§ **Available data**:

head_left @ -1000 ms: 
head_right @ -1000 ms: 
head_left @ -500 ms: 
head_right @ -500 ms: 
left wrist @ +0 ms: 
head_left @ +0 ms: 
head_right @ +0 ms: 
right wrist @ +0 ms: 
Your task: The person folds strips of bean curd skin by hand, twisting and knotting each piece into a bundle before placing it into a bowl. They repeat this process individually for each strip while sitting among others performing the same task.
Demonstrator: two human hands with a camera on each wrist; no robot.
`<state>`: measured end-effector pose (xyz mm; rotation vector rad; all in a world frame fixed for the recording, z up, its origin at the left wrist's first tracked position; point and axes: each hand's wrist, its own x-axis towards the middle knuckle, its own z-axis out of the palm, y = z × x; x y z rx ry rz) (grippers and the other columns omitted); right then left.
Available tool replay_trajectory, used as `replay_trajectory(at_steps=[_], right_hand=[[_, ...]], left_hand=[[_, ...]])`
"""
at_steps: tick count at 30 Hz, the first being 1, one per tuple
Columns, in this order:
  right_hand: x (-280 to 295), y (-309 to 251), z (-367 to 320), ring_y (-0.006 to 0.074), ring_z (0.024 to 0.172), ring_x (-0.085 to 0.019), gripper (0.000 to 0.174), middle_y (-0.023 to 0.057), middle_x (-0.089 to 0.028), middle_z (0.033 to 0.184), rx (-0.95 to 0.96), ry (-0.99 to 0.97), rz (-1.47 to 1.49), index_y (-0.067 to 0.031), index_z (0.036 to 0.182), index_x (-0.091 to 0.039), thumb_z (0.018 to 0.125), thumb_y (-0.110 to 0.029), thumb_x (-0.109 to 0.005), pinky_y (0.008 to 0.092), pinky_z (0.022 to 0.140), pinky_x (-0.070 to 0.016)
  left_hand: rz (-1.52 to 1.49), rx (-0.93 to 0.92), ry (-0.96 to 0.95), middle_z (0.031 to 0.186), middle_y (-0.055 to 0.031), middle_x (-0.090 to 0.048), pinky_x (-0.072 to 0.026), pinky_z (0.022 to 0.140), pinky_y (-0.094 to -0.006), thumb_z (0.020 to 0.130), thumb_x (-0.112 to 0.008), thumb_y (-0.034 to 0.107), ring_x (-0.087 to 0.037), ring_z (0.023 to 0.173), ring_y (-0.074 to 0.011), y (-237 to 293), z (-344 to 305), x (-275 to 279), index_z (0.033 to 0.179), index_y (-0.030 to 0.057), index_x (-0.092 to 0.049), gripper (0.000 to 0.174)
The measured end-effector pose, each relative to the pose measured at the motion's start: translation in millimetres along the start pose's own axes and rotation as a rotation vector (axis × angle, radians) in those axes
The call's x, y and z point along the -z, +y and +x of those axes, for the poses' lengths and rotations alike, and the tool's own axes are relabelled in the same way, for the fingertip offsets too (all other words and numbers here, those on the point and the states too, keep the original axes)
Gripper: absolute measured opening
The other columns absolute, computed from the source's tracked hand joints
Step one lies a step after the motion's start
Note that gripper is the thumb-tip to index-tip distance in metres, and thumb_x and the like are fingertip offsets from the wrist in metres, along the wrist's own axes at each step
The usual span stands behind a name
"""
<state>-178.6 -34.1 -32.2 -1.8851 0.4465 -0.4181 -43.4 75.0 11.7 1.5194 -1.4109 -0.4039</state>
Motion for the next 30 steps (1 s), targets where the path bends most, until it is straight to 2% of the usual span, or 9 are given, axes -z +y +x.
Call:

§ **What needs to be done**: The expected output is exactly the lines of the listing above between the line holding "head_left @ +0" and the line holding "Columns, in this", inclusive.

§ **Answer to this task**:
head_left @ +0 ms: 
head_right @ +0 ms: 
right wrist @ +0 ms: 
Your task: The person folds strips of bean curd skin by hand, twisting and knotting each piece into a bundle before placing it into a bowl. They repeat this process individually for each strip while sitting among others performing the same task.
Demonstrator: two human hands with a camera on each wrist; no robot.
`<state>`: measured end-effector pose (xyz mm; rotation vector rad; all in a world frame fixed for the recording, z up, its origin at the left wrist's first tracked position; point and axes: each hand's wrist, its own x-axis towards the middle knuckle, its own z-axis out of the palm, y = z × x; x y z rx ry rz) (grippers and the other columns omitted); right then left.
Available tool replay_trajectory, used as `replay_trajectory(at_steps=[_], right_hand=[[_, ...]], left_hand=[[_, ...]])`
"""
at_steps: tick count at 30 Hz, the first being 1, one per tuple
Columns, in this order:

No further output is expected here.